In the dream I was being attacked. He kept lunging forward. Lashing out. Pounding. Pounding. I was armed with a hockey stick, my fists, my voice, but it was failing. His voice though. Not his face, that was some random face from the street or from a movie background. The voice was his. The voice that infiltrates all of my worst dreams. The voice that tips MY dream into nightmare. It’s always the same. The taunting, the insults, the crying, the manipulation. Always.

My voice. It’s failing. I’m screaming, but the sound is muffled. His voice is louder. She turned up his volume.
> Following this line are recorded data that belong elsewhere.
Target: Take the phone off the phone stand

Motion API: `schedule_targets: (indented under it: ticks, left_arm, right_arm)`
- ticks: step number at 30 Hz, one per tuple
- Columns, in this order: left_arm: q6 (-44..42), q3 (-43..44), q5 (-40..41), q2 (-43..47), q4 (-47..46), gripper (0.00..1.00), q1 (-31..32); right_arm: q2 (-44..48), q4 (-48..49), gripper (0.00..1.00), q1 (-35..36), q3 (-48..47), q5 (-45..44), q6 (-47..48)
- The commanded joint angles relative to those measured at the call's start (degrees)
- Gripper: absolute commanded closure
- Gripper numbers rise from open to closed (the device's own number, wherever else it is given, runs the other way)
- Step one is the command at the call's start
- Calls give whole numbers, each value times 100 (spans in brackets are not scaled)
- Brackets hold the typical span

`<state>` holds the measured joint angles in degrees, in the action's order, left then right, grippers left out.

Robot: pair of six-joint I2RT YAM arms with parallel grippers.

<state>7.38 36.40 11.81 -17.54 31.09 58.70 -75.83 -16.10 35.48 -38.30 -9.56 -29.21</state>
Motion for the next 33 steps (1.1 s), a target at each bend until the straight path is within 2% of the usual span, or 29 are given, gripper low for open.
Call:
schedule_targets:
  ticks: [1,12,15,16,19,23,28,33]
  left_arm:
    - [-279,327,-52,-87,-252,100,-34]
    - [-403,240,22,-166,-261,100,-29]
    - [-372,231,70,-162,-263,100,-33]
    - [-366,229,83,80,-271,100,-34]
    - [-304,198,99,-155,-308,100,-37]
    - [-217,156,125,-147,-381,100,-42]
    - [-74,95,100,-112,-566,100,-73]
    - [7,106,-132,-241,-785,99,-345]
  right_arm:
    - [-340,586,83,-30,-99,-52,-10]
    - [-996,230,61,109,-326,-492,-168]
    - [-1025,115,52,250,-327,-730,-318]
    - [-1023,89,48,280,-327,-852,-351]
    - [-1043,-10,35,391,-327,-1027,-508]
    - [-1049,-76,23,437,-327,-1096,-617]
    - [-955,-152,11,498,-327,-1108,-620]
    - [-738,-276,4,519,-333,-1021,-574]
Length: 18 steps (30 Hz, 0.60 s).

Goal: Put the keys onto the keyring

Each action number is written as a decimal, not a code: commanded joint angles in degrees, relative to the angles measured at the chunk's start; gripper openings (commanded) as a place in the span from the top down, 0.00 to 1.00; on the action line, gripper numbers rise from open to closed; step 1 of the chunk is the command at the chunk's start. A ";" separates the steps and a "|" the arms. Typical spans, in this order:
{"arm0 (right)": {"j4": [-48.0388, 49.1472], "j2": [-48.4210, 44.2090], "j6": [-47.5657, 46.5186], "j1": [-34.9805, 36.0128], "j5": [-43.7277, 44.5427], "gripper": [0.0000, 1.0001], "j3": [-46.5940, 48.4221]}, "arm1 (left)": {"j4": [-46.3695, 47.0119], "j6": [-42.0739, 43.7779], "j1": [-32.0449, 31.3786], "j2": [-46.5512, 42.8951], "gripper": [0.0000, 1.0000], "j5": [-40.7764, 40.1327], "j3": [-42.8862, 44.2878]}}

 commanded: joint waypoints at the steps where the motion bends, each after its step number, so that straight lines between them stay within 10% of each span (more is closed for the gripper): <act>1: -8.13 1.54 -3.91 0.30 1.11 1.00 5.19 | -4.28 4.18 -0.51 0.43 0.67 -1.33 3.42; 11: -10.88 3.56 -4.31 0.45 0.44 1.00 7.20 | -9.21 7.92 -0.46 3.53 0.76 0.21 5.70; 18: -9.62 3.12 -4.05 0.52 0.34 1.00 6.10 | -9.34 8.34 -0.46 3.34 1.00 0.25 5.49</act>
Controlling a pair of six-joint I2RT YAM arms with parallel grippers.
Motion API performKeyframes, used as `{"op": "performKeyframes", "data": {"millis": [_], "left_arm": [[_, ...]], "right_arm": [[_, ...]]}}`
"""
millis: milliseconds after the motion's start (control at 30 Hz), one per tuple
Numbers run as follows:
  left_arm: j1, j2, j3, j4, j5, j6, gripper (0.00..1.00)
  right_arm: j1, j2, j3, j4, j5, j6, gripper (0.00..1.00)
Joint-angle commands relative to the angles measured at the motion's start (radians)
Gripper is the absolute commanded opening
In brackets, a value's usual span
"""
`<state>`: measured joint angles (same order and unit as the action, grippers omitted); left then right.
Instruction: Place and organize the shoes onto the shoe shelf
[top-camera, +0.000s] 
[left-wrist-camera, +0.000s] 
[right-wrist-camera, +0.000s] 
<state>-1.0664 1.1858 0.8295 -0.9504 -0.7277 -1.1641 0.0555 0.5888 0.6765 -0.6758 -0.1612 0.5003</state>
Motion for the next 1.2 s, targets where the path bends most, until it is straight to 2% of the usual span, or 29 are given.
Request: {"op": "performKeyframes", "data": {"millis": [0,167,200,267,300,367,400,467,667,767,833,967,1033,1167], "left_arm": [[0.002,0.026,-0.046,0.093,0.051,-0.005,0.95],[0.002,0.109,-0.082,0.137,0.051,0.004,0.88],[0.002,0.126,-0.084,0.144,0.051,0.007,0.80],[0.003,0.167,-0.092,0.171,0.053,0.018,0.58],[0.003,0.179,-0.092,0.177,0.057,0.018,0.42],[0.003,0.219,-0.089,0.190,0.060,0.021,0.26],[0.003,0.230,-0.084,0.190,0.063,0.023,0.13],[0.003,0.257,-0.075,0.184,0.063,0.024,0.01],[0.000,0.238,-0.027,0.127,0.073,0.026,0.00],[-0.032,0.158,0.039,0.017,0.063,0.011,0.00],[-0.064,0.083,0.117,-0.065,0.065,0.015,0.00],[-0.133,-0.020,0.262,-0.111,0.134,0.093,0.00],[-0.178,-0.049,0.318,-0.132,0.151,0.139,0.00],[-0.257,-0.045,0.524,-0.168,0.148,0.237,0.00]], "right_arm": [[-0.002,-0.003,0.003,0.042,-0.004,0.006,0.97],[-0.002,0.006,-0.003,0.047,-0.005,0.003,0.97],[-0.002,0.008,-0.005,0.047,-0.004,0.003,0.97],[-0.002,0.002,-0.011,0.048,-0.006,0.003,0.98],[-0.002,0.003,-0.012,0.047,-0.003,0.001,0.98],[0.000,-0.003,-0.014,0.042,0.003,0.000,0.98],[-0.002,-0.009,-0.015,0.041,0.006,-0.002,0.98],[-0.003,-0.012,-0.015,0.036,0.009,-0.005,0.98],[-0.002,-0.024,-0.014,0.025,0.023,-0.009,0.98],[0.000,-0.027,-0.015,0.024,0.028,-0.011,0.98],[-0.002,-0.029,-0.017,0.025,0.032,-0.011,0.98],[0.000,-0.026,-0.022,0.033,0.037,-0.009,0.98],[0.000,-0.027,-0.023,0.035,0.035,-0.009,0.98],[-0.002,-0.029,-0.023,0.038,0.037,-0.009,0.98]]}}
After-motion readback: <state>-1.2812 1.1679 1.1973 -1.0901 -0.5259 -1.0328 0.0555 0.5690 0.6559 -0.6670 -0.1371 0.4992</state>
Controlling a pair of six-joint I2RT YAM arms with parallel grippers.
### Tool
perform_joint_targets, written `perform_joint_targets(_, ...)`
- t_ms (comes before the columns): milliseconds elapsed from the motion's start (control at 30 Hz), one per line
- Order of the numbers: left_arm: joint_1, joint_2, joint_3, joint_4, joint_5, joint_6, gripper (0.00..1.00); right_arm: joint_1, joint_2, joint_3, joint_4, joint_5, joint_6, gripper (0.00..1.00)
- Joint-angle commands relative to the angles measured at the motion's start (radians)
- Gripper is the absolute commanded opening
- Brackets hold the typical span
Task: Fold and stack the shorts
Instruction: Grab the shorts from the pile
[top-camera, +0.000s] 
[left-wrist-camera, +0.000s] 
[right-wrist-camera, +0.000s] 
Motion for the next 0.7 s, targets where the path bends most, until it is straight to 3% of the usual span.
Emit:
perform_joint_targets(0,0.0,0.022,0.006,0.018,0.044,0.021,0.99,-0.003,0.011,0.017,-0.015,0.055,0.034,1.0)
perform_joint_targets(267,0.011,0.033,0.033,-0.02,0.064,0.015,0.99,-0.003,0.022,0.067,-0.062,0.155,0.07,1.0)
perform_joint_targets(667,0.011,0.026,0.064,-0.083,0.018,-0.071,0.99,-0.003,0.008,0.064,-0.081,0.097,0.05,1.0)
Her words never cut as deep, but her finger on the volume landed square on my jaw. I could feel it in my teeth.

His hands never touched me. With the odds against me, I narrowly missed every dish, soap bottle, shoe, brush, phone, and dog thrown my way. His hands never touched me, but my body ached. My stomach churned and churned, vomiting up the emptiness of stomach acid, every morning in the school bathroom. His hands never touched me.

The day after that dream. A year maybe a year and a half ago. He called my phone. He pleaded his case. I could hear the cars driving by and the wind in the background. Sneaking. He was sneaking this call so that she wouldn’t know. So that she wouldn’t object. So that she couldn’t protect. My feelings hadn’t changed. Once again, I made that clear. Once again, I spoke my truth. Once again I said goodbye. Age 13 to 30. I’ve lost count of how many times.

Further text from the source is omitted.